Then we could consult him about what to do, for I
believe certificates have to be obtained before a
patient is sent to an asylum.”
“Aunt! Are you going mad too?” cried
Laura, angrily.
“Laura! my child!”
“Well, then, you should not
say such horrid things about Fred. Consult a perfect
stranger about putting him into a lunatic asylum!
Oh, shame!”
“Shame to you, Laura, for daring
to speak to me as you do. Do you want him to
have one of those what-do-you-call-thems? Para-para-para-dox
no, no, paroxysms; and then do as mad people always
do, turn against those they love best? Do you
want him to come some night and murder us both in
our beds?”
“No, aunt, of course not,”
said Laura, growing more cool and matter-of-fact now.

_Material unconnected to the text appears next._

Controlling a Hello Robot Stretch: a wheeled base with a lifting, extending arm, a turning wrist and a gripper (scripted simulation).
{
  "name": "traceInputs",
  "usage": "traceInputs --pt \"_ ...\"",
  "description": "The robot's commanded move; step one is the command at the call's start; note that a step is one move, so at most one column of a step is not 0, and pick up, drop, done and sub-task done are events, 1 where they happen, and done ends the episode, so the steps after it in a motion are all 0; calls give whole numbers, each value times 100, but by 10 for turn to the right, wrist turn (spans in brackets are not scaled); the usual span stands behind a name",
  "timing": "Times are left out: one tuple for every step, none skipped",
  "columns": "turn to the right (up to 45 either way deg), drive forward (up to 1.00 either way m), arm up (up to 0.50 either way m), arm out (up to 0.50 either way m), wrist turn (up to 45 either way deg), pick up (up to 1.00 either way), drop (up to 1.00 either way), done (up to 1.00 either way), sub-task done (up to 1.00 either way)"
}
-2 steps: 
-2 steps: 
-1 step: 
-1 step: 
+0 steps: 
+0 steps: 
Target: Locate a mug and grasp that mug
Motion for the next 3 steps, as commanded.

“Then do not from any false
sentiment begin to oppose me. A few months under
proper treatment in a good private asylum, and he would
come back completely strengthened and cured.
Now, let me see; I think under the circumstances
that we ought first of all, my dear, to take poor dear
Isabel into our confidences.”
“Aunt!” cried Laura; “if
you dare to tell Isabel that you think such a dreadful
thing of poor Fred I don’t know what I will not
do.”
“Dare, Laura, dare?” said Aunt Grace,
sternly.
“Yes, aunt, dare!” cried
the girl. “If you do I’ll tell poor
Bel that it is one of your hallucinations, and that
you have got softening of the brain.”
“Laura!” shrieked the
old lady, as she sank back in the nearest chair.
“Oh, that I should live to hear such words!
You horrible, abandoned child!”
“I’m very sorry, auntie,”
said Laura, coolly, “but you always impressed
upon me that I should tell the truth. You must
be getting imbecile, or you would never have proposed
such a dreadful thing.”
“Laura!”
“Yes, aunt; it is a sign, too,
that you know it is coming on. You must have
been thinking of madhouses, and that made you speak.”
“Worse and worse!” wailed
the old lady. “You must be getting as bad
as your brother. Actually siding with him now!”
“No, aunt, only pitying him,
for I am beginning to believe that he is suffering
worse than we are.”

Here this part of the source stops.